Debugging virtualization issues

Windows: If you're running Hyper-V and VirtualBox, and you're experiencing crashes when you try to start a VM, you may need to turn off Hyper-V (which exclusively locks use of CPU for virtualization).

Linux: If you run vboxmanage list vms command and you get WARNING: The vboxdrv kernel module is not loaded... error, see the dicussion here for how to fix it.

Creating a Virtual Machine

While it is possible to use the VirtualBox GUI to manually install a virtual machine (and run through the OS installation script); this is not an effective automation approach!

Install bakerx

bakerx is a simple tool for creating and managing virtual machines.

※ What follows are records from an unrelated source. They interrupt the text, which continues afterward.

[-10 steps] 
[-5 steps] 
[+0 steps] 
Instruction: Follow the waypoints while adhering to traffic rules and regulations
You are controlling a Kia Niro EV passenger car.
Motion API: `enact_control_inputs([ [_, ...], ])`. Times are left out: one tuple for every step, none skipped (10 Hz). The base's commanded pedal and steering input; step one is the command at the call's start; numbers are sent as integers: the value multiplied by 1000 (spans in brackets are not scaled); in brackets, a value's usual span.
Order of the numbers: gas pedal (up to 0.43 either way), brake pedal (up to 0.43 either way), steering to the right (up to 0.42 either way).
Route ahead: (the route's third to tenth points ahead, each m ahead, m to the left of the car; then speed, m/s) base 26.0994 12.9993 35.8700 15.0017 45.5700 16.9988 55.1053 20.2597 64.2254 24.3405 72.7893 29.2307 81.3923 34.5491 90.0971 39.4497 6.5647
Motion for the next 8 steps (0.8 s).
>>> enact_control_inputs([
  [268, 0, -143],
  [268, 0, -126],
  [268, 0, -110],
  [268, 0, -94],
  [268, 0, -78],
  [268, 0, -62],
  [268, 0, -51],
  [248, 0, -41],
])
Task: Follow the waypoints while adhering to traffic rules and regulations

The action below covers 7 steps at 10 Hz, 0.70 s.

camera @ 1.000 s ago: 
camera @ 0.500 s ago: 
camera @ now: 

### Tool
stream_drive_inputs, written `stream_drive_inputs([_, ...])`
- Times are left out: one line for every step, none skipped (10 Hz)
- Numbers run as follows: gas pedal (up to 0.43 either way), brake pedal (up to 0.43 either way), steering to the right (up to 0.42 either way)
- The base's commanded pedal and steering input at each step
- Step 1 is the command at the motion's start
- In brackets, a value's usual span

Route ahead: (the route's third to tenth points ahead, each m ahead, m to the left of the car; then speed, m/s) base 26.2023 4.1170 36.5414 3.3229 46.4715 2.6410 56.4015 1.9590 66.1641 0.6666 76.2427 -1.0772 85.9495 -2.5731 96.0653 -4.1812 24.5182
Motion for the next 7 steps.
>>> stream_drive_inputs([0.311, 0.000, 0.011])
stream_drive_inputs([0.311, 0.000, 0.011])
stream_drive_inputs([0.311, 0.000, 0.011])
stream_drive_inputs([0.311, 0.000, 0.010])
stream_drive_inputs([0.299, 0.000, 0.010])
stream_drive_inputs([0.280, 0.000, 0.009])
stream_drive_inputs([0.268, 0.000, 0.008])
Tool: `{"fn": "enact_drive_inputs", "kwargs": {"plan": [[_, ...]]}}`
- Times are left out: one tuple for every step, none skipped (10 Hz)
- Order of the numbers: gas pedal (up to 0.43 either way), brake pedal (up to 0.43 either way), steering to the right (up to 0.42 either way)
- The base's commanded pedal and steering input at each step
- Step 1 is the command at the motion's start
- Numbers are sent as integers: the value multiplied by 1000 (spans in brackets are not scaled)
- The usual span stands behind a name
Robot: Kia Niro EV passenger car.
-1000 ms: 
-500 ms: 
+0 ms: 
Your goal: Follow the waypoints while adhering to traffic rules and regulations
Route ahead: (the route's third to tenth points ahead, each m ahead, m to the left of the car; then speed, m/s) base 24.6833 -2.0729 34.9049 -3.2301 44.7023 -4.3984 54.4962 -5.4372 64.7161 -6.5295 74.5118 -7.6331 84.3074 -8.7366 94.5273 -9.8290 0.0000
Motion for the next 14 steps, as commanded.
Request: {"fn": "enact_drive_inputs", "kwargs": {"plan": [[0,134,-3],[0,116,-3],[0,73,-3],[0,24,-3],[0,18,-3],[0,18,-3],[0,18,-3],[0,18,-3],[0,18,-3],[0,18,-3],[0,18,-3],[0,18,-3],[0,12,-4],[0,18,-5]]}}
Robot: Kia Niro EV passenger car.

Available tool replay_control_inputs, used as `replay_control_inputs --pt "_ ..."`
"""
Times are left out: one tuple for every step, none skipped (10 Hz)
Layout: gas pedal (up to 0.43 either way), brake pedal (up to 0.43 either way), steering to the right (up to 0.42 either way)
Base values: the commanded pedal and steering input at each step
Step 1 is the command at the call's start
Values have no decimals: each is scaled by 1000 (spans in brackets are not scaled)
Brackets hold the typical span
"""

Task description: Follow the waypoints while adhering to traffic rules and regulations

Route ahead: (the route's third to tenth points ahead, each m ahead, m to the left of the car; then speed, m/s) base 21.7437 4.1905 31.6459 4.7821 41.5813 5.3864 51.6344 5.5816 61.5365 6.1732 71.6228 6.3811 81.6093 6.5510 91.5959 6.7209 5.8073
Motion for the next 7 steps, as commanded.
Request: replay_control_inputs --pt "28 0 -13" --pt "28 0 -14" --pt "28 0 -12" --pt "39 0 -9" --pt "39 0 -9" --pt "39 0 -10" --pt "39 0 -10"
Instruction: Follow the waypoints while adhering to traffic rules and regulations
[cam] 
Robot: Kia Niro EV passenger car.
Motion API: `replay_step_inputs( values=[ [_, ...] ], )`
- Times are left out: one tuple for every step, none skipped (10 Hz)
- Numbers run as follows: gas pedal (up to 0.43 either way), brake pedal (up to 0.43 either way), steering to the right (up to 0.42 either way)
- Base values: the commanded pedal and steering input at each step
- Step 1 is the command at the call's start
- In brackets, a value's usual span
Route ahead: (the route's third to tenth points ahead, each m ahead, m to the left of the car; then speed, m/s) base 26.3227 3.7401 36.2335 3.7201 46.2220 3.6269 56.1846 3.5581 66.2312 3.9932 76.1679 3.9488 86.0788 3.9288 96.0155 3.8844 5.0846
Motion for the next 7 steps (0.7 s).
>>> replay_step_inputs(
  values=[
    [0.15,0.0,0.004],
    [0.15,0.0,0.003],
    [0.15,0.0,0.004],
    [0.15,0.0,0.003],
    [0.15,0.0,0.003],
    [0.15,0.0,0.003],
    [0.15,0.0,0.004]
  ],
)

npm install ottomatica/bakerx -g

Using bakerx

Pulling images

First, you need to pull an existing virtual machine image from a registry. Registries are basically the assets in a GitHub repository releases. Then you can pull an image by running the following commands:

bakerx pull alpine3.9-simple ottomatica/slim#images 

See slim for instructions on how to create and publish an image.

Creating VMs

After pulling images, you can create VMs that run those images. Simply run the command below:

bakerx run example_alpine_vm alpine3.9-simple --memory 1024

The --memory | -m flag is optional, and can be used to set the amount of shared memory with your virtual machine.

Connecting to VMs

Finally, bakerx will give you an ssh command similar to what is shown below, which you can use to connect to the VM.

bakerx ssh example_alpine_vm

Deleting VMs

When you're done, you can stop and delete the VM.